-- Instructions for the task --
Work out how many lines of the material below mention the word "outline"; reply with the number only.

START Records supplied

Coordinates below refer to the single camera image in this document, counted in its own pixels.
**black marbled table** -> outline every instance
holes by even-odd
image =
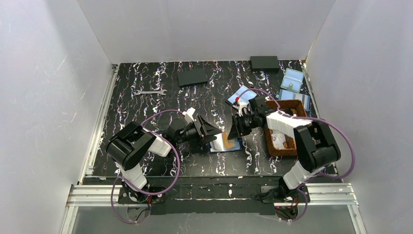
[[[147,117],[165,110],[185,111],[194,107],[197,113],[214,122],[224,131],[231,127],[231,115],[236,110],[225,100],[241,85],[266,90],[274,97],[286,68],[301,71],[298,60],[280,61],[277,73],[251,72],[249,61],[162,62],[122,63],[115,82],[101,143],[94,163],[93,176],[116,176],[117,168],[104,152],[110,137],[130,121],[142,122]],[[209,78],[207,84],[180,88],[177,74],[181,71],[204,68]],[[166,89],[168,94],[135,95],[136,90]],[[307,84],[301,88],[308,94]],[[313,103],[308,116],[315,117]],[[178,114],[165,113],[148,122],[146,127],[154,131],[166,130]],[[180,145],[181,176],[281,176],[294,165],[297,157],[270,157],[262,129],[253,130],[244,137],[245,149],[238,152],[209,154],[207,148]],[[148,154],[141,161],[147,176],[174,176],[176,159]]]

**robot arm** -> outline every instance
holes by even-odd
[[[139,189],[147,183],[139,165],[145,153],[149,151],[166,157],[170,150],[169,144],[135,122],[127,124],[115,134],[106,148],[106,152],[114,159],[122,176]]]
[[[168,127],[164,137],[177,145],[190,140],[206,144],[216,139],[214,135],[222,131],[206,122],[201,116],[193,117],[195,109],[190,108],[184,112],[184,120],[176,119]],[[139,161],[146,152],[152,152],[161,157],[166,157],[171,146],[159,136],[144,129],[140,124],[131,122],[116,133],[106,147],[107,154],[115,161],[122,172],[122,176],[142,189],[147,180],[142,173]]]
[[[328,125],[292,118],[282,111],[271,110],[263,96],[249,100],[252,113],[232,117],[228,139],[246,136],[253,128],[268,126],[296,141],[298,161],[279,181],[277,195],[287,196],[292,190],[326,166],[340,159],[340,150]]]

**wrench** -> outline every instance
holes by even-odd
[[[159,91],[140,91],[140,90],[136,90],[135,95],[139,95],[139,94],[160,94],[160,95],[166,95],[167,90],[166,89],[162,89]]]

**black rectangular box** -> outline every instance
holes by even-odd
[[[208,77],[204,69],[195,69],[191,71],[178,72],[179,86],[188,86],[192,84],[206,83]]]
[[[277,72],[280,69],[277,56],[251,56],[251,70],[253,72]]]

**white backdrop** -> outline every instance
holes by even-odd
[[[1,1],[0,233],[59,233],[111,67],[76,0]]]
[[[413,230],[412,12],[411,0],[337,0],[307,60],[320,115],[355,146],[345,180],[368,233]]]
[[[335,0],[78,0],[112,63],[305,59]]]

END Records supplied

-- Completed task --
5